Only the lines from the one that contains "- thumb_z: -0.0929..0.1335" through the last line of the data below should be duplicated, exactly and without pictures.

----------------

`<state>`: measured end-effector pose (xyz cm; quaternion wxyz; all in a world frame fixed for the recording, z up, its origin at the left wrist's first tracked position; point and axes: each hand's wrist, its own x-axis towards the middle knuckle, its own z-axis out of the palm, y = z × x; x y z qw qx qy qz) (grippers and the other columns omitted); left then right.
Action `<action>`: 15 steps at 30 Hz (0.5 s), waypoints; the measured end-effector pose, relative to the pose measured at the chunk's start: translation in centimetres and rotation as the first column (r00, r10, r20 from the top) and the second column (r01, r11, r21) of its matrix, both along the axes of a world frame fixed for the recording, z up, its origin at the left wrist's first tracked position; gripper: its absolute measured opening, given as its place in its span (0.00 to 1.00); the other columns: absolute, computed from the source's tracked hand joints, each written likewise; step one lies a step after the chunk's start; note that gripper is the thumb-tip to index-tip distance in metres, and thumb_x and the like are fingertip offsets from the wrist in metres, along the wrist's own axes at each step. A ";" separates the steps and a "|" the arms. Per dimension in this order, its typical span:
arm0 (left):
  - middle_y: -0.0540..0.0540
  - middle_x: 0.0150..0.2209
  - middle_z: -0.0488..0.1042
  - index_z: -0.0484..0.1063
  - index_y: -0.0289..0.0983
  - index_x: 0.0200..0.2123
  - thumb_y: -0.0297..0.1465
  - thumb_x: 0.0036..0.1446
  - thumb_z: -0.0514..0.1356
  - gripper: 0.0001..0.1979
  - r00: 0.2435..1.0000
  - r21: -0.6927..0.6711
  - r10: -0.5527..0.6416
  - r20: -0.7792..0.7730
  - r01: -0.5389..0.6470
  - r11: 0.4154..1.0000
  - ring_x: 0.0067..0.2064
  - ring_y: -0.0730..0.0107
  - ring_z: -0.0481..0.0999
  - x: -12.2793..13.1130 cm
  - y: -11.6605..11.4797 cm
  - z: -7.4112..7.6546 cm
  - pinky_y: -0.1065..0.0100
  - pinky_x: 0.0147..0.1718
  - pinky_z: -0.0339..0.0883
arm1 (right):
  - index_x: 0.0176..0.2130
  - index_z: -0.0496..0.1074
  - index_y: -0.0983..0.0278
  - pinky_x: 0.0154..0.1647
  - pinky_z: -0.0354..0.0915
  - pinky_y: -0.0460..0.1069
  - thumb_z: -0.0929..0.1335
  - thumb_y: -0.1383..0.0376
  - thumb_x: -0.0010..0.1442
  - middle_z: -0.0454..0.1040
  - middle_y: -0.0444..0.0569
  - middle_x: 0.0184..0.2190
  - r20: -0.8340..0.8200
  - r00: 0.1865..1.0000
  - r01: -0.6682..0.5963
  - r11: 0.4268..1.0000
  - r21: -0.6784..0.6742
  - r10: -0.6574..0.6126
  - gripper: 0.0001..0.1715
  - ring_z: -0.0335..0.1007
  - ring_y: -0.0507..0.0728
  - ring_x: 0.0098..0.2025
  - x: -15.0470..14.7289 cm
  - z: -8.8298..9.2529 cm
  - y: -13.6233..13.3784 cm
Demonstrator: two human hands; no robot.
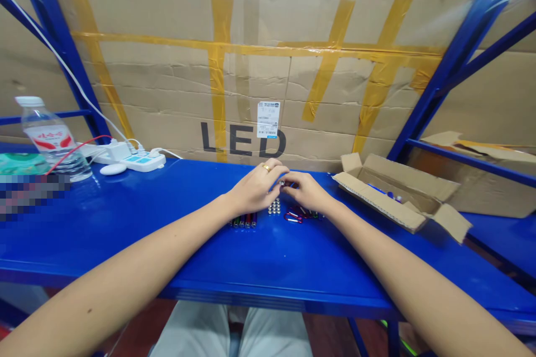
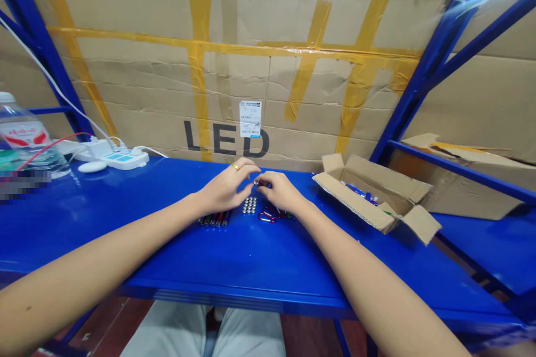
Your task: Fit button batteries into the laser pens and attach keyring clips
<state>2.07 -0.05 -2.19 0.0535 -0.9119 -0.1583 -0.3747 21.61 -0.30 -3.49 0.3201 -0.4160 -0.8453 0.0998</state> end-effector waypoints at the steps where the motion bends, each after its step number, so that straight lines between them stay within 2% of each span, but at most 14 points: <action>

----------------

### Answer for the task:
  - thumb_z: -0.0929..0.1335
  - thumb_y: -0.1383..0.0376
  - thumb_x: -0.0010..0.1442
  - middle_z: -0.0454..0.1040
  - middle_y: -0.0444..0.0569
  - middle_x: 0.0184..0.2190
  - r20: -0.8340..0.8200
  - r00: 0.1865..1.0000
  - r01: -0.6682..0.5963
  - r11: 0.4268..1.0000
  - r21: -0.6784..0.6742
  - r10: -0.6574..0.6126
  - gripper: 0.0001..0.1715
  - ring_z: -0.0335..0.1007
  - ring_y: -0.0507..0.0728
  - ring_x: 0.0098..0.2025
  - x: -15.0470..14.7289 cm
  - z: -8.8298..9.2529 cm
  - y: -13.6233..13.3784 cm
Demonstrator: two human hands; no robot.
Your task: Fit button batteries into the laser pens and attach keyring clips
<state>2.07 -0.05 -2.19 0.0535 -0.9119 -0.1583 -0.3747 21.61 -0.30 -3.49 0.3201 -0.4160 -0.8453 0.0998</state> end-effector waypoints at the steps where the motion bends, each after its step number, so that straight lines between them stay within 2% of each span, but at most 14 points: <action>

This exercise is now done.